I Could So Be a Crazy Cat Lady

We all like to mock the crazy cat lady, don’t we? Growing up, I had a neighbor who was a total crazy cat lady. Picture it: a sprawling trailer park with scattered meth labs, hoosiers, and general rednecks in which you never knew if your bike would end up stolen if you left it out of the shed at night. Yeah, it’s very warm and fuzzy.

Down the central road of our trailer park, there was a woman with four kids whose names all started with the same initial, and they were bad enough—well, actually, two of them weren’t so bad, but the other two more than made up for that in their general bitchiness and bully-ness. I had to hand it to them, though; all of us kids in the park were bullied often on the bus, and those two gave as much as they got.

Anyway, their mother had a ton of cats; I don’t know how many, but I heard them crying from their trailer all of the time. But here’s the really big weirdness factor: she made them literally sing for their supper. “Sing, kitties!” she’d cry, and they’d yowl for ten minutes or longer before she fed them. It was really creepy—so creepy that to this day, my husband will occasionally do it just to freak me out and yell, “Stop it! Just feed them!”

But I could totally see myself being a crazy cat lady someday. I’d never make my cats sing for their supper, but if I lived alone I could definitely end up adopting more than the legal limit of cats. I don’t think I’d get to hoarder status, but my furniture would definitely be hairy. See, I adore my cats. I’m not a fetishist or anything; I don’t have to buy a certain brand of food or clothing for them or anything (yeah, clothed cats are weird), but they are some of my favorite people.

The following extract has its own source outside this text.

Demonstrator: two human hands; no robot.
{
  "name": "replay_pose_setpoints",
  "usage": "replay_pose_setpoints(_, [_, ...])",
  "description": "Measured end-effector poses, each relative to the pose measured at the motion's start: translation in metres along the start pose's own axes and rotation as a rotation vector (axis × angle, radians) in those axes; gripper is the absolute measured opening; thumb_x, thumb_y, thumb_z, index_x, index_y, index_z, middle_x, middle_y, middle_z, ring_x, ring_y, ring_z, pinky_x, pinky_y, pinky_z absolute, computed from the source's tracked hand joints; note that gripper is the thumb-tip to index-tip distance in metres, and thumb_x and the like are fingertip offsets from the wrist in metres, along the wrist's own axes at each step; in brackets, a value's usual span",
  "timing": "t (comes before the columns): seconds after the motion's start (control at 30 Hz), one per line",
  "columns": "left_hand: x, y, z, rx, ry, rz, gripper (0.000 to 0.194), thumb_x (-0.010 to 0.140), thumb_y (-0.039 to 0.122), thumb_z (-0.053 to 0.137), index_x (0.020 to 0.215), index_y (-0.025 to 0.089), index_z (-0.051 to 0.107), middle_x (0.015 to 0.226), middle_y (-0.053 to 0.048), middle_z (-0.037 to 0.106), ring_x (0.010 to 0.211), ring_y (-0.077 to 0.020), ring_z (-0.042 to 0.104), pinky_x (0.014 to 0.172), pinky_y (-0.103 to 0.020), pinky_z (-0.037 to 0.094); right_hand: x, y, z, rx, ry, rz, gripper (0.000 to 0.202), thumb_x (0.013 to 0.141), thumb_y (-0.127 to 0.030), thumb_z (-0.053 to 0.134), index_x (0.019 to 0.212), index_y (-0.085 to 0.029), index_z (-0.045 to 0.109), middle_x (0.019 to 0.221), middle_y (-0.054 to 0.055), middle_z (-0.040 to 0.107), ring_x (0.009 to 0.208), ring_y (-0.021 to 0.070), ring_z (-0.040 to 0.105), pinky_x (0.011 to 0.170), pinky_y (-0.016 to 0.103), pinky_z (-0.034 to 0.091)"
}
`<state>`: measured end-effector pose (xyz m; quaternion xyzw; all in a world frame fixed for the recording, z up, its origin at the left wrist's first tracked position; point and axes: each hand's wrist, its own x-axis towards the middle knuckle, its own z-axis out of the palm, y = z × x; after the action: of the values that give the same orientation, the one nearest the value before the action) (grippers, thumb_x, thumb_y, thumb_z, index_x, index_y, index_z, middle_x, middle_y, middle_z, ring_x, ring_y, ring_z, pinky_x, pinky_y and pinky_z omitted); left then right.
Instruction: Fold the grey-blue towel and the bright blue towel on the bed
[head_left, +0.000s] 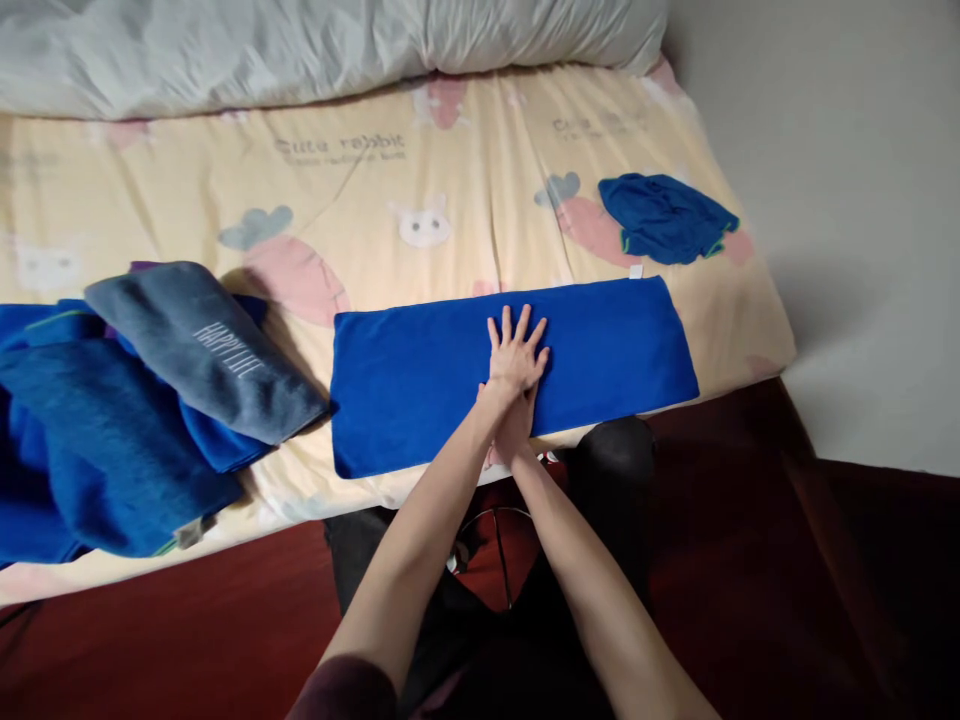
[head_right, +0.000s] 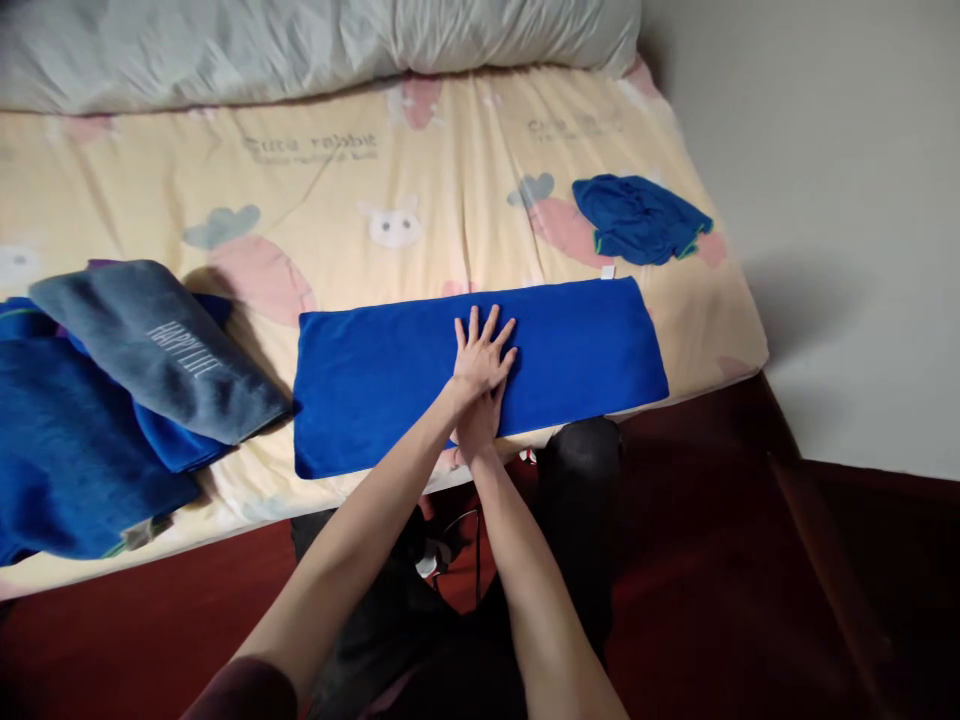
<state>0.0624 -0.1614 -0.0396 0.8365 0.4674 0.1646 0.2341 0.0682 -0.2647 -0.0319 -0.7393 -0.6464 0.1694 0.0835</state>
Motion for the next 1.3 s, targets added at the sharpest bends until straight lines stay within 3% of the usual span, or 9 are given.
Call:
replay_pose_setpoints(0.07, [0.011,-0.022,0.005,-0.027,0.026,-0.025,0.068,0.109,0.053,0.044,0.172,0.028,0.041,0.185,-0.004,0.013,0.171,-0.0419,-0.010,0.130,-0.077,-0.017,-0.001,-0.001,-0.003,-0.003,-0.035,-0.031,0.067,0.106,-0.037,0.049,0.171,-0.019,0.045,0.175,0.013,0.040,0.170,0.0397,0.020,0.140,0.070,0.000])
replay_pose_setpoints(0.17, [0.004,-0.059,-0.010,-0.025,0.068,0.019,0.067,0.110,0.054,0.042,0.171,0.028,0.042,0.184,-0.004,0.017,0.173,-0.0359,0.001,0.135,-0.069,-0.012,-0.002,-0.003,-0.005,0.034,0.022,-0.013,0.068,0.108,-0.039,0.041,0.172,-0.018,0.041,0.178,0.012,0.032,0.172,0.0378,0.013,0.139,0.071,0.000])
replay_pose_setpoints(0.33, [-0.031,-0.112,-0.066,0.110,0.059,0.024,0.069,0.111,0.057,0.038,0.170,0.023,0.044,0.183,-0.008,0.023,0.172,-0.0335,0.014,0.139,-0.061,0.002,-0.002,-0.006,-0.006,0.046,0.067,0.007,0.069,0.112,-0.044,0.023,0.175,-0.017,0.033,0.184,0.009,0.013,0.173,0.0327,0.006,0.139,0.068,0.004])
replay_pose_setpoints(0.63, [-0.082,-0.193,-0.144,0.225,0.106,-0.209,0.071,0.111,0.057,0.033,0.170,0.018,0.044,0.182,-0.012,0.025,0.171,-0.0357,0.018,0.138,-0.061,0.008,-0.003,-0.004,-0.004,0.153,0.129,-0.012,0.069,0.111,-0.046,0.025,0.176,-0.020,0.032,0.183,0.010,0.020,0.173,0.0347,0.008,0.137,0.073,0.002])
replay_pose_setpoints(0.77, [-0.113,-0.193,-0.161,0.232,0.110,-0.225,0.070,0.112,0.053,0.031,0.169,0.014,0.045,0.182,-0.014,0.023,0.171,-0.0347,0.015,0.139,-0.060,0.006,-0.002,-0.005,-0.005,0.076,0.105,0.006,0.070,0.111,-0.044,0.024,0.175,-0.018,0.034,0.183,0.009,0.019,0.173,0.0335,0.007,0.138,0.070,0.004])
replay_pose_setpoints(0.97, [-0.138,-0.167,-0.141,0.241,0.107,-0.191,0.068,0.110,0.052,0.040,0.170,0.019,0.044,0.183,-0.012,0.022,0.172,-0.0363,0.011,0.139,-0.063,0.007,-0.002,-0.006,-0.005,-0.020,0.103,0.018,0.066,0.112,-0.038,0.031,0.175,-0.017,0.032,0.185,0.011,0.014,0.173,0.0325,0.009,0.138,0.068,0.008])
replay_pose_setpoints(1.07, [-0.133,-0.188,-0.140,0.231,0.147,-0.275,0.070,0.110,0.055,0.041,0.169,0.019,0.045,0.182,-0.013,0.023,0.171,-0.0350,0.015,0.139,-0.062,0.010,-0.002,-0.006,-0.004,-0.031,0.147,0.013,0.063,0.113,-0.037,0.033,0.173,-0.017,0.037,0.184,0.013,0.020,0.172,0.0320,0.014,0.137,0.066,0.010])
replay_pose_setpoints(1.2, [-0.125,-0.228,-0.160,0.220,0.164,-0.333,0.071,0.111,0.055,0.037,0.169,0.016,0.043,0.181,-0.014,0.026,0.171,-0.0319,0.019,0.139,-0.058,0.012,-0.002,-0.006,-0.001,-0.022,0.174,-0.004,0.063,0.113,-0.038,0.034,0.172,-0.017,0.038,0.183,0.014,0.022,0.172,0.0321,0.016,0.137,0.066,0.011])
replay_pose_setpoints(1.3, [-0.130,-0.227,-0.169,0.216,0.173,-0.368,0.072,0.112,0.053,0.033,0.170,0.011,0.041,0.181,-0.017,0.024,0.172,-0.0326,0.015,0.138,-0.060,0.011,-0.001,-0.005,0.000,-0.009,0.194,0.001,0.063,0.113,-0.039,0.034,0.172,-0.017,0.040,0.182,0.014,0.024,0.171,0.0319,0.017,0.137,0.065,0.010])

I went through a phase when I didn’t care about them much when my baby was born and I was more worried about her; but once she was two, we adopted two( and then another this year) and by the time she was oh, four, the first  two had grown on me tremendously. When I write, they gather around me protectively. When I take a nap, all three gather around—the baby River, a black short-hair, his tentative steps barely registering on the blanket; Fuego, our crier and general teddy bear tabby, dumping himself on my feet; and Sky, my favorite (don’t tell!), a diluted calico who can’t seem to sleep without purring loudly in my face, or painfully fluffing my ribs with her claws.

These non-human persons could easily be my life-long companions—and I still want more! When I have a tough day, I always remark, “I could use a kitten.” No chocolate or foot rubs for me, folks; I just need feline therapy. Hopefully I’ll never be lonely enough to depend on cats for my sole company, but who knows? If that’s the way I end up, I have to admit there’d be worse scenarios to imagine.